Mechanism and significance

As we age, the thymus produces fewer new T cells and the balance of T-cell types shifts: memory T cells become more common while cytotoxic T cells—important for killing infected or malignant cells—decline. UA appears to prompt mitochondrial remodeling in CTLs, encouraging production of fresh, functional mitochondria and enhancing mitophagy to clear damaged ones. Restoring mitochondrial quality helps revive CTL energy and signaling capacity, which supports improved immune surveillance.

Because immunosenescence contributes to higher rates of infection and cancer in older adults, interventions that restore T-cell function could extend healthspan—the period of life spent free from chronic disease—and improve responses to infections and immunotherapies. However, the authors emphasize that further mechanistic studies are needed to understand how enhanced mitophagy affects responses to different challenges and other immune cell types.

Practical takeaways

• Eating ellagitannin-rich foods (pomegranate, certain berries, walnuts, almonds) may support gut-derived UA production in some people, but levels vary based on individual microbiomes.
• Early human studies of UA supplementation show promising immune effects, but larger clinical trials are required to confirm benefits, optimal dosing and long-term safety.
• UA is not a proven cure for cancer or aging; it is a promising candidate for therapies aimed at improving immune mitochondrial health and reducing inflammaging.

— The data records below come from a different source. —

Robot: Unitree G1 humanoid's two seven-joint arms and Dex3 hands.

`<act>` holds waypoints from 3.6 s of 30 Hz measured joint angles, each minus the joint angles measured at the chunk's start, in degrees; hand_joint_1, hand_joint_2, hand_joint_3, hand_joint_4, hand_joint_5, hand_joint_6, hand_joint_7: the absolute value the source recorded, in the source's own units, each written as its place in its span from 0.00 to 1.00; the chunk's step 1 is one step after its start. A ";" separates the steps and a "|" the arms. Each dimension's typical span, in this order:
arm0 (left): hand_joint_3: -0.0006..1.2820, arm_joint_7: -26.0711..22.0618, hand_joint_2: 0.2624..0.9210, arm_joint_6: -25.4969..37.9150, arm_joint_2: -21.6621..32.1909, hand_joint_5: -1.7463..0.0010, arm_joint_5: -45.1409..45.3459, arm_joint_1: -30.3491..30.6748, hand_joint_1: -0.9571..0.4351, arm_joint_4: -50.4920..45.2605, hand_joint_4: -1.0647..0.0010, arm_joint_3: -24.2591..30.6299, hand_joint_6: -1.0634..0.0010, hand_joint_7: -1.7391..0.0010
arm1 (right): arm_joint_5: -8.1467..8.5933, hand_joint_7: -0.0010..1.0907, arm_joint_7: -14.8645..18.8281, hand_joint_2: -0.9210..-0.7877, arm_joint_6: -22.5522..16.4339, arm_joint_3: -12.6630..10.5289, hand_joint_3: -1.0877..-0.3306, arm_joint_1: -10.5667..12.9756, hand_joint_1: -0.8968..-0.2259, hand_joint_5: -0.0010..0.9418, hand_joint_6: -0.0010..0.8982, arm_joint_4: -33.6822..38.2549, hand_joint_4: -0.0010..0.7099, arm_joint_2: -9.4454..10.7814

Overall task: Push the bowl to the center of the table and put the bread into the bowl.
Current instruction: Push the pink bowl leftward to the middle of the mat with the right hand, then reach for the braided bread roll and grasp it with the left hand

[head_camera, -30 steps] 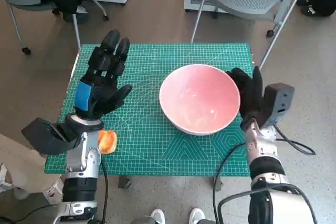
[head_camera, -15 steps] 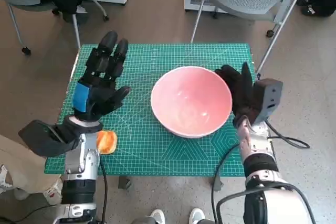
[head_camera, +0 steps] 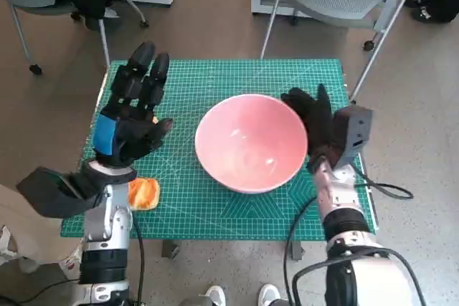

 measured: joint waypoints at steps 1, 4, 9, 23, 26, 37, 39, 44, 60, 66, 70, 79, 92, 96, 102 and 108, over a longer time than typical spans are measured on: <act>0.22 0.06 1.00 0.15 0.03 1.00 -0.01 0.12 0.33 -0.25 0.97 0.01 1.00 0.75 | -0.11 0.02 0.00 0.00 0.00 0.06 0.24 -0.11 0.42 0.00 0.10 0.00 0.00 0.17; 0.22 0.34 1.00 0.38 0.09 1.00 -0.02 0.37 0.33 -0.72 0.97 0.03 1.00 0.75 | -0.42 0.02 0.02 0.00 0.00 0.26 0.24 -0.49 0.42 0.00 0.10 0.01 0.00 0.64; 0.22 0.97 1.00 0.70 0.19 1.00 -0.01 0.65 0.33 -1.38 0.96 0.08 1.00 0.73 | -0.71 0.01 0.19 0.00 0.02 0.42 0.23 -0.98 0.42 0.00 0.10 0.01 0.00 1.24; 0.23 2.01 1.00 0.76 0.20 0.99 0.03 1.10 0.34 -2.71 0.95 0.00 1.00 0.72 | -0.76 0.01 0.49 0.00 0.04 0.92 0.24 -1.42 0.46 0.00 0.09 0.01 0.00 2.79; 0.23 2.01 1.00 0.75 0.20 1.00 0.03 1.16 0.35 -2.71 0.96 -0.02 1.00 0.72 | -0.77 0.01 0.64 0.00 0.04 0.99 0.24 -1.45 0.45 0.00 0.09 0.01 0.00 2.88; 0.23 1.89 1.00 0.70 0.20 1.00 0.02 1.30 0.36 -2.63 0.97 0.00 1.00 0.73 | -0.74 0.01 1.54 0.00 -0.13 0.97 0.26 -1.64 0.44 0.01 0.10 -0.09 0.01 2.33; 0.23 1.71 1.00 0.56 0.20 1.00 0.02 1.30 0.36 -2.42 0.97 0.00 1.00 0.73 | -0.69 0.02 1.86 0.00 -0.64 0.96 0.26 -1.78 0.44 0.01 0.10 -0.23 0.02 1.94; 0.23 1.31 1.00 -0.03 0.20 1.00 0.02 1.29 0.35 -1.29 0.97 0.03 1.00 0.74 | -0.61 0.02 2.75 0.00 -3.74 0.92 0.28 -2.40 0.45 0.01 0.11 -1.08 0.05 0.65; 0.21 -0.66 1.00 -2.04 0.17 1.00 -0.02 0.01 0.33 4.01 0.97 0.04 1.00 0.74 | 3.63 0.04 13.93 0.00 -23.77 0.06 0.27 -2.66 0.36 0.02 0.15 -7.38 0.10 -0.54; 0.20 -1.76 1.00 -3.05 0.16 1.00 -0.14 -1.00 0.33 5.77 0.98 0.06 1.00 0.75 | 7.76 0.04 20.81 0.00 -30.53 -0.30 0.26 -0.76 0.36 0.02 0.15 -12.04 0.10 0.34; 0.20 -2.41 1.00 -3.38 0.09 1.00 -0.15 -1.85 0.32 7.18 0.97 0.04 0.99 0.76 | 11.22 0.04 25.49 0.00 -33.06 -0.33 0.26 0.83 0.36 0.02 0.15 -14.20 0.10 1.59; 0.19 -3.28 1.00 -4.25 -0.02 1.00 -0.12 -2.77 0.32 8.73 0.97 0.04 0.98 0.76 | 16.26 0.04 32.96 0.00 -34.19 -0.59 0.26 1.95 0.37 0.01 0.14 -15.68 0.09 2.81; 0.19 -3.84 1.00 -4.35 0.19 0.99 -0.14 -2.95 0.31 8.34 0.95 0.02 0.96 0.78 | 16.91 0.04 33.51 0.00 -32.99 -0.05 0.26 3.58 0.36 0.00 0.13 -17.17 0.08 2.86; 0.19 -3.87 1.00 -3.73 1.18 0.99 -0.04 -2.54 0.32 6.39 0.95 0.11 0.96 0.77 | 16.55 0.04 32.81 0.00 -32.98 0.36 0.27 3.71 0.35 0.00 0.13 -17.58 0.08 2.98; 0.10 -2.98 0.90 -1.23 8.82 1.00 7.39 1.20 0.35 -2.27 0.97 0.36 0.99 0.79 | 15.97 0.05 31.63 0.00 -33.01 1.14 0.28 4.04 0.34 0.00 0.13 -18.47 0.08 3.15; 0.02 -3.44 0.68 10.59 19.95 1.00 16.82 7.22 0.44 -14.77 0.98 2.40 0.98 0.83 | 15.99 0.05 31.47 0.00 -33.05 1.14 0.28 4.06 0.34 0.00 0.12 -19.35 0.08 2.79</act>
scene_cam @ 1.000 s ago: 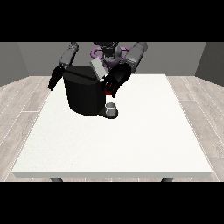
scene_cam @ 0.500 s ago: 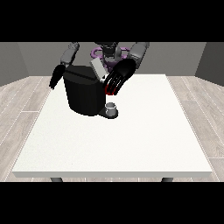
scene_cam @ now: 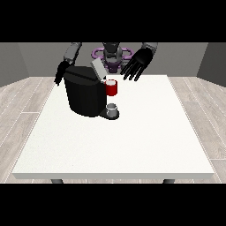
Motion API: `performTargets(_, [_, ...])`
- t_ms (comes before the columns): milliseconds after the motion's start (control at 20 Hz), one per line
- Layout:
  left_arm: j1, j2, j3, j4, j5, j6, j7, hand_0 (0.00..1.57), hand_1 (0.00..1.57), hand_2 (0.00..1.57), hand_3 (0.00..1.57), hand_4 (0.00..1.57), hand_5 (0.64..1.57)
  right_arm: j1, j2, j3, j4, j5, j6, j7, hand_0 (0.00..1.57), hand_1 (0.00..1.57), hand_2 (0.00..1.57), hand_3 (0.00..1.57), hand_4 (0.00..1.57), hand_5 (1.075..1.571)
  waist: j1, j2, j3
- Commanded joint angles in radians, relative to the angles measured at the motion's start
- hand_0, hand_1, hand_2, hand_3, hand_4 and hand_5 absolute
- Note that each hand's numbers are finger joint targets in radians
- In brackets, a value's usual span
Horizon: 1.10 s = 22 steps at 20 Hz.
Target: Insert the coffee pod into the coffee machine and close the lid
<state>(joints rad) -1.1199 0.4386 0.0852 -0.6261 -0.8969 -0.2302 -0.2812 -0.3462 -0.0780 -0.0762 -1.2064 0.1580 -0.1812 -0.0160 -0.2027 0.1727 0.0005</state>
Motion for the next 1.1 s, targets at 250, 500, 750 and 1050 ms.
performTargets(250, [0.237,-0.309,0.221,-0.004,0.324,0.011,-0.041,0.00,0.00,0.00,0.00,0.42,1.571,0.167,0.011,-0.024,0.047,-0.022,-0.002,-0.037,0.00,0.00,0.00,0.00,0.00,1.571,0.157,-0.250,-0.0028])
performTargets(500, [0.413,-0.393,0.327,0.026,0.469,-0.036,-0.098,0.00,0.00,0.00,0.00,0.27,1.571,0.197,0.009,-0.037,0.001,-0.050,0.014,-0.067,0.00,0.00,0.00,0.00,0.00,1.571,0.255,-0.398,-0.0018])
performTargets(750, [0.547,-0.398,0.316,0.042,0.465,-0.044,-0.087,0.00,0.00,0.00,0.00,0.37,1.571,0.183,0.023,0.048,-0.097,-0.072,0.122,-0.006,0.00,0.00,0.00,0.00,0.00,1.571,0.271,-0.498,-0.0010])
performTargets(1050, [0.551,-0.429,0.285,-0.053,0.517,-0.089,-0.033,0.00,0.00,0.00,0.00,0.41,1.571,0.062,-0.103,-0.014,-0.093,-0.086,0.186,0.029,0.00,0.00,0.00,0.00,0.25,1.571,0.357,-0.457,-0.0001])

In sum, urolithin A—generated by gut microbes from compounds in common foods—has emerged as a biologically plausible way to rejuvenate aspects of the aging immune system. The discovery strengthens interest in microbiome-dependent metabolites as targets for therapies that could protect older adults from infection and age-related diseases, while cautioning that more research is needed before broad clinical use.